We were told and research says that there are rainbows, browns and brookies, and even some "Bull Trout" (Dolly Varden) in the drainage, but all we could put our hands on were rainbows. The Redband Rainbow comes from this region and these fish do have more color and a hint of slash under the jaw, not unlike the Eagle Lake strain that we have here. But they are a sleeker leaner fish than the Eagle Lake rainbows. Fun none the less!
Did we have fun? Absolutely! Catch a lot of fish? Yes... Big ones? Nope... But that was probably our fault for not having more time on the water. We did do a lot of toodling around just to see the country. Neither of us have ever been in that region!
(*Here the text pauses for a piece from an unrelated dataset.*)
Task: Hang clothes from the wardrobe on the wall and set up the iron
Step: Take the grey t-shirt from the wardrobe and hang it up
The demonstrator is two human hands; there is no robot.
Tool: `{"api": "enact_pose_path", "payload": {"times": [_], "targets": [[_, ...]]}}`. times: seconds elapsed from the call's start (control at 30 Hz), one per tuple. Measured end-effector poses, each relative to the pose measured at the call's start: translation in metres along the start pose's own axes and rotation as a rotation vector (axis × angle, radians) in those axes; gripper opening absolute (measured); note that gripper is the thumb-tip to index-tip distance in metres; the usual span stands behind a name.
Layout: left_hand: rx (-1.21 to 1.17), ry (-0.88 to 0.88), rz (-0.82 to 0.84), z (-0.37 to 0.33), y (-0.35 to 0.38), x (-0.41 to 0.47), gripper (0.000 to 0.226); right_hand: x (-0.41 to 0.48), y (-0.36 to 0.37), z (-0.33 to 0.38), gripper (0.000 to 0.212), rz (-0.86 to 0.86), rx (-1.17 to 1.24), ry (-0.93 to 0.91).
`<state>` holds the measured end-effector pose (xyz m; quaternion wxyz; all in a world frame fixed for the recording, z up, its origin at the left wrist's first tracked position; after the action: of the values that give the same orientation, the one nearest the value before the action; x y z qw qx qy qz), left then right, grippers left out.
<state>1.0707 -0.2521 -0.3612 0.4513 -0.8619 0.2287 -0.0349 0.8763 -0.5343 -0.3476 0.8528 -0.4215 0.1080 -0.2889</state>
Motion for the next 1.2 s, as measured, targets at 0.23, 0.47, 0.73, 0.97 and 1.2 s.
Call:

Stay in Ketchum if you want to spend the money. Lodging is pretty high during the peak seasons, and I suppose Labor Day weekend would be considered peak, after all! Unfortunately there is no other place to stay in the area! There are no Comfort Inns or Holiday Inn Express'! I don't think the Sun Valley people believe in them... Actually they're probably not allowed. The food is great and generally pretty reasonable despite the high end world there.
The next best bet for accomodations "close" to Silver Creek and Sun Valley is probably going to be Twin Falls 60 miles south! But all the highways are wide open and mostly 65 MPH! It probably really isn't that big of a deal. But when you can see for 60 miles, it sure seems like a long way off!!! I know it's 1,500 miles from here!
Back out in the Camas Prairie heading back to Boise on Labor Day. 10,000' Smokey Dome in the distance under one of the few rainclouds that we saw the whole week!